Les forces de sécurité, déployées en nombre, sont restées à distance de la mosquée, où se trouvaient des femmes et des enfants, selon une source sécuritaire.

Elles se sont finalement retirées, appelant les fidèles qui se trouvaient dans le mosquée pour la prière de la mi-journée à quitter les lieux sans crainte.

Abou Iyadh a ensuite été exfiltré par une foule compacte de partisans qui ont quitté soudainement la mosquée, échappant ainsi de nouveau à la police qui avait tenté de l'arrêter à son domicile vendredi peu après les violences.

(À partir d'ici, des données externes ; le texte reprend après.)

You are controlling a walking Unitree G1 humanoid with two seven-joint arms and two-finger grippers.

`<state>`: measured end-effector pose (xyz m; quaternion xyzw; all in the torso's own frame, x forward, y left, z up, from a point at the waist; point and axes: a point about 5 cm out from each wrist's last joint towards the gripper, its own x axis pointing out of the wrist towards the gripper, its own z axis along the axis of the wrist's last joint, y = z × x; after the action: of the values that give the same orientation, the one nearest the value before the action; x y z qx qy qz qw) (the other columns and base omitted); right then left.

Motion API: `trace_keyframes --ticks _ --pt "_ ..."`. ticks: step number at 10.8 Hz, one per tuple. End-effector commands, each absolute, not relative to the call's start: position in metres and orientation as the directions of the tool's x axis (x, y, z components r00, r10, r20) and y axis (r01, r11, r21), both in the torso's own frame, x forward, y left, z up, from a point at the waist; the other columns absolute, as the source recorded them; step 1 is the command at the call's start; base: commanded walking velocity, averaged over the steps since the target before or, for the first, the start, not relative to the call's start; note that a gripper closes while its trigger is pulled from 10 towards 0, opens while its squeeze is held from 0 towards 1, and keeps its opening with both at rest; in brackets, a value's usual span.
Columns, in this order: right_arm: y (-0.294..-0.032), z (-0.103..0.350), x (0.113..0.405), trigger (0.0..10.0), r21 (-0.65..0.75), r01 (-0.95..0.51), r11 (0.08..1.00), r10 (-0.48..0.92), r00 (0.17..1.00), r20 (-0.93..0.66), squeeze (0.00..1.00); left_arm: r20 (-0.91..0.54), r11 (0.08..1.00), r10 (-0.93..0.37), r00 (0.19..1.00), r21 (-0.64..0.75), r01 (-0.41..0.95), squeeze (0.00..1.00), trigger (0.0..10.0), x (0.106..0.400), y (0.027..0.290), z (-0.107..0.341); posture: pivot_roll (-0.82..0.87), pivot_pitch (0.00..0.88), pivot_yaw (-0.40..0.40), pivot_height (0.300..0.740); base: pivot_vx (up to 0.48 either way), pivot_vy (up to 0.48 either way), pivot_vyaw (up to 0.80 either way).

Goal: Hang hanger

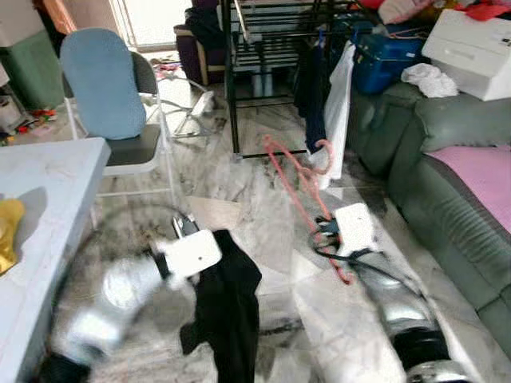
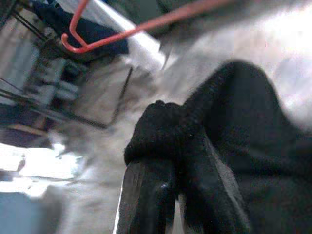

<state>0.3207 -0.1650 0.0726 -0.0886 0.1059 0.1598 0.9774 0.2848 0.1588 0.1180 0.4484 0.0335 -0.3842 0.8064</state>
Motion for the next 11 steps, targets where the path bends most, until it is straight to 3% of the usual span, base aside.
trace_keyframes --ticks 1,3,6,9,11 --pt "-0.170 0.088 0.327 10.0 -0.137 -0.361 0.922 0.334 0.924 -0.188 0.00 -0.379 0.213 -0.547 0.747 0.799 0.562 0.00 10.0 0.298 0.167 0.128 -0.01 0.000 0.022 0.740 0.000 0.000 0.00" --pt "-0.192 0.108 0.332 10.0 -0.171 -0.432 0.886 0.406 0.899 -0.167 0.00 -0.281 0.162 -0.414 0.866 0.913 0.374 0.00 10.0 0.329 0.188 0.148 -0.03 0.000 0.032 0.740 0.000 0.000 0.00" --pt "-0.198 0.123 0.320 10.0 -0.099 -0.644 0.759 0.623 0.762 -0.179 0.00 -0.052 0.146 -0.439 0.897 0.981 0.128 0.00 10.0 0.344 0.187 0.170 -0.03 0.000 0.040 0.740 0.000 0.000 0.00" --pt "-0.198 0.116 0.297 10.0 0.006 -0.792 0.611 0.765 0.589 -0.261 0.00 -0.028 0.157 -0.553 0.833 0.978 0.136 0.00 10.0 0.338 0.178 0.164 -0.03 0.000 0.047 0.740 0.000 0.000 0.00" --pt "-0.207 0.117 0.282 10.0 0.050 -0.853 0.520 0.815 0.477 -0.329 0.00 -0.048 0.129 -0.537 0.842 0.982 0.138 0.00 10.0 0.339 0.189 0.157 -0.03 0.000 0.047 0.740 0.000 0.000 0.00"
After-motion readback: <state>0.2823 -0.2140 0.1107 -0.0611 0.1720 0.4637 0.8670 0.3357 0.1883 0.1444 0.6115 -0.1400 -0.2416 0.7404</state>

Dans son discours, le chef salafiste a défié le ministre de l'Intérieur.

"Nous n'avons pas peur des menaces du ministre de l'Intérieur", a-t-il dit.

Il a affirmé avoir appelé à une "manifestation pacifique" vendredi dernier contre le film islamophobe "Innocence of muslims" réalisé aux Etats-Unis, et accusé la police d'avoir "provoqué les manifestants sans assurer la sécurité".

Selon lui, "une nouvelle dictature est en train de se mettre en place et le gouvernement se recherche un nouvel ennemi parmi les salafistes".

Son discours était entrecoupé par ses partisans criant "Obama, Obama nous sommes tous Oussama", en référence à Oussama Ben Laden, chef d'Al-Qaïda tué par un commando américain.

"Jihad, jihad" (la guerre sainte), "Nous ne donnerons jamais Abou Iyadh", ont-ils scandé, menaçant les juifs.

L'ambiance était électrique dans les environs de la mosquée située entre deux avenues fréquentées de Tunis et d'où étaient partis de nombreux manifestants vendredi dernier vers l'ambassade des Etats-Unis.

Quatre personnes ont été tuées, dont trois par balles, et des dizaines d'autres ont été blessées lorsque les protestations avaient dégénéré en violences.